**What the task asks**
All pictures are to be dropped, and everything else in the data duplicated exactly.

**Data**
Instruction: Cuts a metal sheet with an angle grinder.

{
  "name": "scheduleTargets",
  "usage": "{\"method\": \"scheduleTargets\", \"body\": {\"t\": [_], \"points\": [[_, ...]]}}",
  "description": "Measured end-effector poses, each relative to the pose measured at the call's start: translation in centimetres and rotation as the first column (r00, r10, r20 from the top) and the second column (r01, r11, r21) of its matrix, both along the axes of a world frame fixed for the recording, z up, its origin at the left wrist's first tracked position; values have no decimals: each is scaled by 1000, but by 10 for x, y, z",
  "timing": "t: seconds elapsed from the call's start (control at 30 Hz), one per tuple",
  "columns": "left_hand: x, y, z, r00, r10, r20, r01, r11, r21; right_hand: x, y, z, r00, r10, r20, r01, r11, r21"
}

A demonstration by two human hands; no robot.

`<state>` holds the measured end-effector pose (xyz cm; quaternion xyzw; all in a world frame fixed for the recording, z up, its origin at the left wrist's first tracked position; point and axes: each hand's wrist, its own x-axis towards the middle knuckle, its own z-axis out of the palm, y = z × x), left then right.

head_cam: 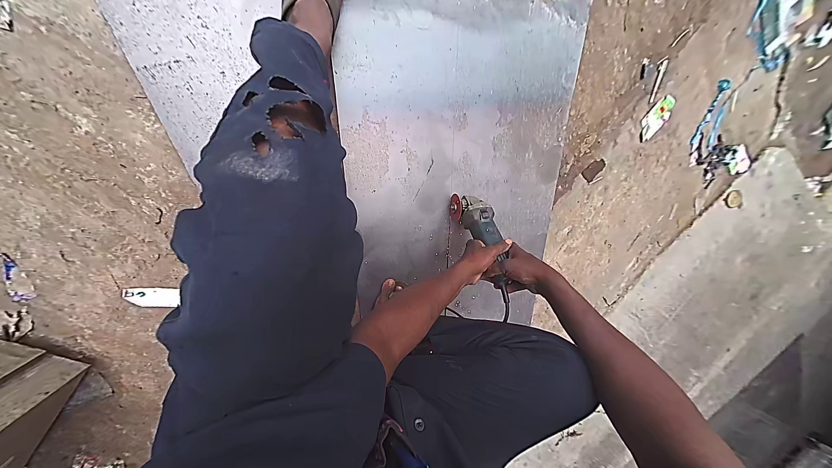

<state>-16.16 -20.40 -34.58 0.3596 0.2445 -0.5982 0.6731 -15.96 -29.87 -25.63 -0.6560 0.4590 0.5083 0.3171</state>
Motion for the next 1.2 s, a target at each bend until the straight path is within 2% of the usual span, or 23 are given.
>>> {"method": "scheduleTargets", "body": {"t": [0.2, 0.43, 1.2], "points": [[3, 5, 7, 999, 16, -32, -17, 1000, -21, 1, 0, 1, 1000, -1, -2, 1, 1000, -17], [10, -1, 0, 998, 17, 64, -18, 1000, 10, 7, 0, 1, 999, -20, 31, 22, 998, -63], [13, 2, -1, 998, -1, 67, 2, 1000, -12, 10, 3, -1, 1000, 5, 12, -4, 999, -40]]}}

**Response to the task**
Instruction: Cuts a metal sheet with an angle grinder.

{
  "name": "scheduleTargets",
  "usage": "{\"method\": \"scheduleTargets\", \"body\": {\"t\": [_], \"points\": [[_, ...]]}}",
  "description": "Measured end-effector poses, each relative to the pose measured at the call's start: translation in centimetres and rotation as the first column (r00, r10, r20 from the top) and the second column (r01, r11, r21) of its matrix, both along the axes of a world frame fixed for the recording, z up, its origin at the left wrist's first tracked position; values have no decimals: each is scaled by 1000, but by 10 for x, y, z",
  "timing": "t: seconds elapsed from the call's start (control at 30 Hz), one per tuple",
  "columns": "left_hand: x, y, z, r00, r10, r20, r01, r11, r21; right_hand: x, y, z, r00, r10, r20, r01, r11, r21"
}

A demonstration by two human hands; no robot.

`<state>` holds the measured end-effector pose (xyz cm; quaternion xyzw; all in a world frame fixed for the recording, z up, its origin at the left wrist's first tracked position; point and axes: each hand's wrist, its own x-axis towards the middle knuckle, its own z-axis out of the palm, y = z × x), left then right.

head_cam: 

<state>-16.16 -20.40 -34.58 0.3596 0.2445 -0.5982 0.6731 -15.96 -29.87 -25.63 -0.6560 0.4590 0.5083 0.3171</state>
Motion for the next 1.2 s, a target at each bend until the straight path is within 2% of the usual span, or 23 are given.
>>> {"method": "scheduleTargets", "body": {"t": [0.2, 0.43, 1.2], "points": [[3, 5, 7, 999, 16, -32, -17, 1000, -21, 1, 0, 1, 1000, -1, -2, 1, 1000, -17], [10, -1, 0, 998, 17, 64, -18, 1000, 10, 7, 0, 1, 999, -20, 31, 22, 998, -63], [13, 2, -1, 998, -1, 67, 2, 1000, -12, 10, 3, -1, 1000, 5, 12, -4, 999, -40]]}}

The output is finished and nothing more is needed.